My Burmese Doe, Button is usually in good health. She had a slight resp problem months ago, but i changed her bedding to something more hay based rather than shavings and she started using her wheel more and since then the little squeaks from her resp problem have disappeared and she's been fine.

Eating and drinking fine this morning, was in her wheel (which is a solid plastic one, not the open type where a leg could get stuck etc) - and she was fine then, running around as usual.

Went up to feed her and her little friend Ollie, to find Button in a fair amount of distress. Trying to move about her cage in a very un-co-ordinated fashion. Front legs appear to be working fine, left hind leg appears ok but she keeps falling and floundering on her back end on the right side.

I am wondering if it is possible that she may have suffered some form or stroke or something similar?

Anyone had anything similar in one of their mice?

I removed Ollie from the cage so Button could get some peace as to be honest I am very doubtful if she will make it through the night. She managed to climb into her wheel and then her back end fell out of it, and she's managed to get her front feet from resting onto the wheel so she's now in a sitting position, but she is unusually still. Still breathing, but her ears aren't twitching and I feel she may just be giving up.

I just don't know whats happened.

She's just over a year old. :?


----------



## Kallan (Aug 16, 2009)

Possible inner ear infection affecting balance?


----------



## miss.understood (Apr 20, 2010)

I'm unsure to be honest Kallan. I'm going to check her in a minute as i've got to go upstairs anyway. just seemed to be more than lack of balance....the hind right leg just wasn't functioning right  x


----------



## tinyhartmouseries (Dec 30, 2010)

it SOUNDS alot like when both of my rats had strokes. It's treated by steriod injections, but in both of my rats, they were in so much pain i let them go mercifilly.


----------



## miss.understood (Apr 20, 2010)

Just an update - Button didn't make it through the night  I found her curled up this morning when i went to check on her.

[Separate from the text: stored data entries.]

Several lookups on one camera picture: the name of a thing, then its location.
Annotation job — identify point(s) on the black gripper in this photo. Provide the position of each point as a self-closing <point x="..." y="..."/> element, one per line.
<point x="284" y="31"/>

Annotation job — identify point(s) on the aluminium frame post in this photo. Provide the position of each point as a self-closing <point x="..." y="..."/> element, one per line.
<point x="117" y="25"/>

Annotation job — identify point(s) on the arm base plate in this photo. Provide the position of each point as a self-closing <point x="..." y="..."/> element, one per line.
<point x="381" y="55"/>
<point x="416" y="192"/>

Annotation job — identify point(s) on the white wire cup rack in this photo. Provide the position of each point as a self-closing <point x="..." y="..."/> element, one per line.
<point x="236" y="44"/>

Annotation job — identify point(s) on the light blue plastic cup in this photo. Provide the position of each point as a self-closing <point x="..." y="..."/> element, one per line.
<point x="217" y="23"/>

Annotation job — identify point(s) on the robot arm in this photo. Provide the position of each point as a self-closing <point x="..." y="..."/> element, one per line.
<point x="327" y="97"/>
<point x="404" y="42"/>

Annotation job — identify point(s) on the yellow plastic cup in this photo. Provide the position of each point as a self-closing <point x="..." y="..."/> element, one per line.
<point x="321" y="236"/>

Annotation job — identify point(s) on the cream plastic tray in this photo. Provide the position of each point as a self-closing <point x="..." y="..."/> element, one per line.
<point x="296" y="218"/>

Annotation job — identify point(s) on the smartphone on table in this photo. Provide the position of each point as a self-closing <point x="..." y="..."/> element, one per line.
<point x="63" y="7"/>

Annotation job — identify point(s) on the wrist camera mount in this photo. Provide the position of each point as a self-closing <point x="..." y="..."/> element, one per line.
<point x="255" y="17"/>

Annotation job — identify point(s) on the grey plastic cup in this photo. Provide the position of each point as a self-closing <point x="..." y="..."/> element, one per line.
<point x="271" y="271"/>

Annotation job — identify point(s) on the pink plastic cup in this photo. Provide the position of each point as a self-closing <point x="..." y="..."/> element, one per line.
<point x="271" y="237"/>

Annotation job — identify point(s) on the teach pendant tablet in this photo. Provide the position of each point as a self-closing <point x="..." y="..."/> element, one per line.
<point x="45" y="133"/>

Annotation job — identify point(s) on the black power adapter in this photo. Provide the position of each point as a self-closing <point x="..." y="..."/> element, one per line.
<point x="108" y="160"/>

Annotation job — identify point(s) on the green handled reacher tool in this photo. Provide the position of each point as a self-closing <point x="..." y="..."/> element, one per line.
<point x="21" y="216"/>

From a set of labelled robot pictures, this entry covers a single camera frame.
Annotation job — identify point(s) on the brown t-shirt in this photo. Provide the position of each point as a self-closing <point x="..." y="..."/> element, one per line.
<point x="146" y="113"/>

Just the one retired female left now - Ollie.


----------



## WoodWitch (Oct 18, 2009)

miss.understood said:


> Anyone had anything similar in one of their mice?


Yes miss, I had the same thing just the day before yesterday. One of my best breeding mice too!
She was a nursing mother and had developed a rasp a couple of days ago. I found her in the same state you describe. A sorry sight.


----------



## miss.understood (Apr 20, 2010)

Its always such a shame to lose such pretty little creatures.

I have closed down my mousery now, and only have 1 retired doe left (Ollie) she's getting on a bit now. I had to close it down as i'm expecting at the end of June and wouldn't be able to devote the time and attention to them any more. So my remaining mice have been spoilt rotten and lived out their days happily  xx


----------